Beginning at the line that includes "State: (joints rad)", return each line exactly through the end of the listing, and no line before it.

- [SOURCE MATERIAL]:

··········

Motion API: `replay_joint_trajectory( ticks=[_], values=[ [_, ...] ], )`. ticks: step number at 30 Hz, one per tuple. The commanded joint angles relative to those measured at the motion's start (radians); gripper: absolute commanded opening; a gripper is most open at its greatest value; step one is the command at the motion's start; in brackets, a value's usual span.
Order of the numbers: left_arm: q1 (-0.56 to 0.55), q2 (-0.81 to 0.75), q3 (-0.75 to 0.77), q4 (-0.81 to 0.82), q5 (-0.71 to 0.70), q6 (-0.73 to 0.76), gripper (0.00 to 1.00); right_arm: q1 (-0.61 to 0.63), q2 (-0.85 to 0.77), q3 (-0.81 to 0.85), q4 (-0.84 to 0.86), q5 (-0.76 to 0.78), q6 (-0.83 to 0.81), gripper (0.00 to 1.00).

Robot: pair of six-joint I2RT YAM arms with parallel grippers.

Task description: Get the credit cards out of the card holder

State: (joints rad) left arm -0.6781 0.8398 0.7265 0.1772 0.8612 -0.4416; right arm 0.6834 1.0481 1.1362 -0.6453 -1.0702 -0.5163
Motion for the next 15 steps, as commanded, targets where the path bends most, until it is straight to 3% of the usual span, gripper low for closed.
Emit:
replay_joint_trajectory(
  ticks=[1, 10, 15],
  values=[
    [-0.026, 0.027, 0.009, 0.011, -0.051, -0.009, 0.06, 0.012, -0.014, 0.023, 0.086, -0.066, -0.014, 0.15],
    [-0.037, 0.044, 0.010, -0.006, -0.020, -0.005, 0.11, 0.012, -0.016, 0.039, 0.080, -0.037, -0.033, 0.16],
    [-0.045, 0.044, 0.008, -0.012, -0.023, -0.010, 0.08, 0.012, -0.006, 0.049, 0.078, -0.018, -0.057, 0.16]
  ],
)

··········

- [EXERCISE RESULT]:
State: (joints rad) left arm -0.6781 0.8398 0.7265 0.1772 0.8612 -0.4416; right arm 0.6834 1.0481 1.1362 -0.6453 -1.0702 -0.5163
Motion for the next 15 steps, as commanded, targets where the path bends most, until it is straight to 3% of the usual span, gripper low for closed.
Emit:
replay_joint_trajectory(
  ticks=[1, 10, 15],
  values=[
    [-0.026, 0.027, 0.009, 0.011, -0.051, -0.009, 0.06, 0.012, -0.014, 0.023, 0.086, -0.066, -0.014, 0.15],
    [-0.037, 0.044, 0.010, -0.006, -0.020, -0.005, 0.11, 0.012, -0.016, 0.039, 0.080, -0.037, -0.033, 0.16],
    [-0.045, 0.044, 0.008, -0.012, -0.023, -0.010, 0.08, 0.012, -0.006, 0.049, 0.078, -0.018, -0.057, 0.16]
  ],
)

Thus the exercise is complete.